UN ALZA ENTRE DOS MUNDOS

La Voz

OPINIÓN

FERNANDO GONZÁLEZ LAXE

08 sep 2000 . Actualizado a las 07:00 h.

La escalada del precio del petróleo alcanza valores desconocidos desde la Guerra del Golfo; esto es, por encima de los 34-35 dólares/barril. Se multiplican las presiones para que la OPEP decida incrementar la producción e iniciar una desaceleración de los precios. Los países industrializados desean un precio en torno a los 25 dólares para evitar una presión inflacionista que frenaría el crecimiento económico. Sin embargo, las compañías petroleras anuncian resultados récords en lo que se refiere a sus beneficios. Las cifras son escalofriantes: en el primer semestre del 2000 las ganancias se han incrementado en los siguientes porcentajes: ExxonMobil, 133%; Shell, 81%; BP, 197%; TotalFinaELF, 165%; Chevron, 218%; Texaco, 154, y RepsolYPF, 301%. Ahora que todos aceptan el equilibrio del mercado, analicemos su ecuación de fuerzas. De una parte, la capacidad de producción es superior a la demanda (81 por 78,5 millones de barril/día); los ritmos y descubrimientos de nuevos yacimientos se han ralentizado; las reservas de petróleo se concentran, mayoritariamente, en Oriente Medio, y la relación entre las reservas mundiales y la producción anual disminuye desde 1989. En consecuencia, el alza del petróleo se inscribe en el contexto de una escasez de reservas y en la necesidad de los países de la OPEP de utilizar un fuerte mecanismo de poder en el escenario mundial.
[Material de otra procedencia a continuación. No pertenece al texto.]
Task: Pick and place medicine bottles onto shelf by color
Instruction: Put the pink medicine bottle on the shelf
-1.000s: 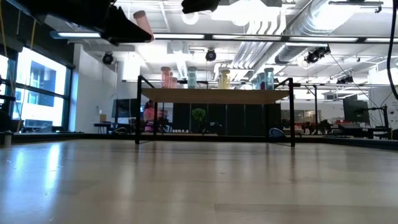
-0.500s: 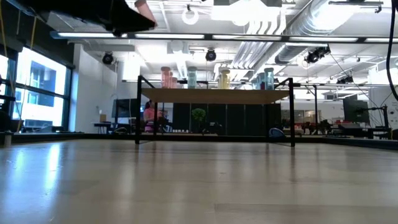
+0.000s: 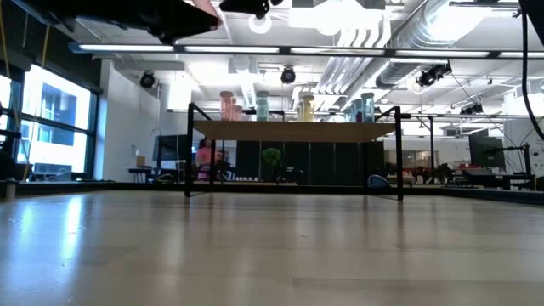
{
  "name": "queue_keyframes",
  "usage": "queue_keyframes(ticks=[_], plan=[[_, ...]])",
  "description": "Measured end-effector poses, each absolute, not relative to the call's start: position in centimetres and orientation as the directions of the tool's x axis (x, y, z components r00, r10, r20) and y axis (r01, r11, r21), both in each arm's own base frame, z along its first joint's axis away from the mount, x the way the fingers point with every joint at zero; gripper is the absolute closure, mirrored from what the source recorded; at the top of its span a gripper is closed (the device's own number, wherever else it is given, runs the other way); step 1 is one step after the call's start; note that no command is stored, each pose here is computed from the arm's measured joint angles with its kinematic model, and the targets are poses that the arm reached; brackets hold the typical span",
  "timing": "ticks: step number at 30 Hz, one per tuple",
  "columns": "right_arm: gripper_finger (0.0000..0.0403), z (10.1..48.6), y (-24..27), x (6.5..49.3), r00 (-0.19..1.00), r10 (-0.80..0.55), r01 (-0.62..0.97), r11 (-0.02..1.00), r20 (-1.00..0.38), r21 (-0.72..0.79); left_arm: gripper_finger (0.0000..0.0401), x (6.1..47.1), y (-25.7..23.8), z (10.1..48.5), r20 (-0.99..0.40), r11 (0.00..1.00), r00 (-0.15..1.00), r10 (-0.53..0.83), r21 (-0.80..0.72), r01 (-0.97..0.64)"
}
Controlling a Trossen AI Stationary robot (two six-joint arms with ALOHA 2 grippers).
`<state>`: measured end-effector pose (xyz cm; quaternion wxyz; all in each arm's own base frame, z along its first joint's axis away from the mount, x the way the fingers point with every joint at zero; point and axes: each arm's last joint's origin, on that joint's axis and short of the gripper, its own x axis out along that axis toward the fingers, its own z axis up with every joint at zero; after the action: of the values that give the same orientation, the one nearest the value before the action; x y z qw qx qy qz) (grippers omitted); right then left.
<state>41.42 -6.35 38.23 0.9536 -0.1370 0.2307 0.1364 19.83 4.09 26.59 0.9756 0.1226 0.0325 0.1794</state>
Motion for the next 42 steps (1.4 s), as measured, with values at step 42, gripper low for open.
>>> queue_keyframes(ticks=[42], plan=[[0.0253,37.2,-6.6,42.1,0.853,0.136,-0.278,0.936,-0.504,-0.217,0.0311,22.7,4.8,27.6,-0.015,0.862,0.904,0.428,0.31,-0.402]])
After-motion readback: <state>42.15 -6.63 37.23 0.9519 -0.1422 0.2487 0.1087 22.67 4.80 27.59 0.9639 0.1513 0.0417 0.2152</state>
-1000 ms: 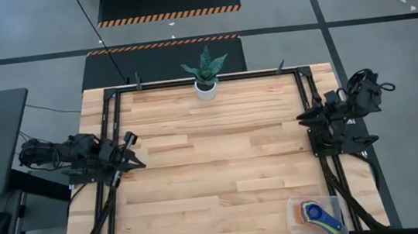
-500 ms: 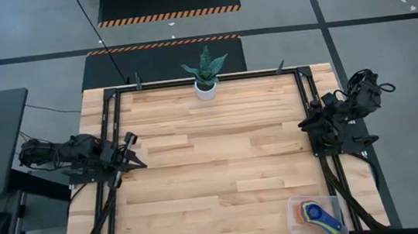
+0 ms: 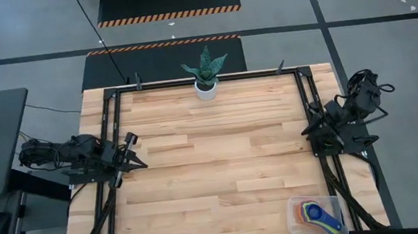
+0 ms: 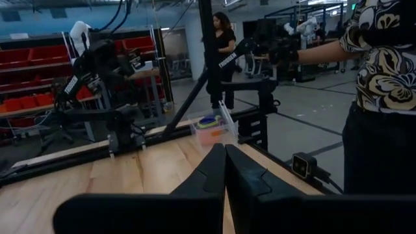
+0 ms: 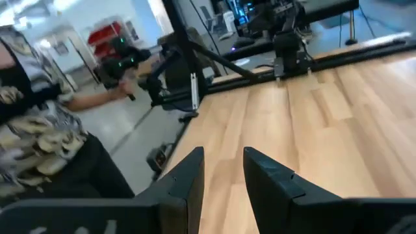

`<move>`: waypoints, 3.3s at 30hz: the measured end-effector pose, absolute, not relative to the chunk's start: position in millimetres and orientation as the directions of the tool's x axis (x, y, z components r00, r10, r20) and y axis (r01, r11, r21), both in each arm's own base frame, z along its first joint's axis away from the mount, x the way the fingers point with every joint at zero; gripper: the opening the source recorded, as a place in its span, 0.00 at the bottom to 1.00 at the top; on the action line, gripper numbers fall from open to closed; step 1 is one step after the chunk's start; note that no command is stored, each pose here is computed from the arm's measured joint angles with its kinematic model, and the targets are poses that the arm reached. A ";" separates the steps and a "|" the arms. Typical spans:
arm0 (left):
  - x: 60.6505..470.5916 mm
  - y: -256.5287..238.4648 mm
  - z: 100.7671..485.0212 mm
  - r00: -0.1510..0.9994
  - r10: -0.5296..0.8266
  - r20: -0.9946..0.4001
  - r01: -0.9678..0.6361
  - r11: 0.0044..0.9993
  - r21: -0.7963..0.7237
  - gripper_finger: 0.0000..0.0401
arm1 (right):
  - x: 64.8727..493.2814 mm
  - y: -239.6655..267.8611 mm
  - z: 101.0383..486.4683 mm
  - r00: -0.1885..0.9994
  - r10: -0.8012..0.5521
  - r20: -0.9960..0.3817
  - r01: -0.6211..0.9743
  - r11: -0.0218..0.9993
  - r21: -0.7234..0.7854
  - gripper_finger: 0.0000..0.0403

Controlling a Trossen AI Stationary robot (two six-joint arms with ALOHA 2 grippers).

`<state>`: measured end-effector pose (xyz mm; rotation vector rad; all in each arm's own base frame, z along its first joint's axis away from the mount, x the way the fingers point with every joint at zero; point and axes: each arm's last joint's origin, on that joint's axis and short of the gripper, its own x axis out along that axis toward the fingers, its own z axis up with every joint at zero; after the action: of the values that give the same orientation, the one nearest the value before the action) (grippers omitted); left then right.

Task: Nest measuring cups in basket
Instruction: Return to Home Position

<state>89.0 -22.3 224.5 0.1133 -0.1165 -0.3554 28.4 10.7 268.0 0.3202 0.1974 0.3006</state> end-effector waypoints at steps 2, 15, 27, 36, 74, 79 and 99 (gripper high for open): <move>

Por otra parte, los mayores consumidores de petróleo, USA y Europa, aumentan su consumo y se muestran indiferentes ante el agotamiento de dichos recursos y sobre las consecuencias de la contaminación. Y son, todavía, escasas las iniciativas de estimulación de energías alternativas y más reducidas aquellas políticas tendentes a economizar la energía. Bajo este contexto, los países están situados ante un problema de margen limitado, y será difícil establecer las pautas del comportamiento futuro de las posiciones. Los países consumidores ejercerán todo tipo de presión para rebajar los precios; las compañías petroleras se encuentran insatisfechas en esta situación inestable, y los países productores dudan en cómo llevar a cabo la asignación y el reparto de los aumentos de producción. Pero de lo que no cabe duda es de que los consumidores finales, usted y yo, no tenemos silla en la discusión; aunque sí sufrimos el alza de la gasolina, los efectos de la contaminación y no percibimos plusvalía alguna de las petroleras.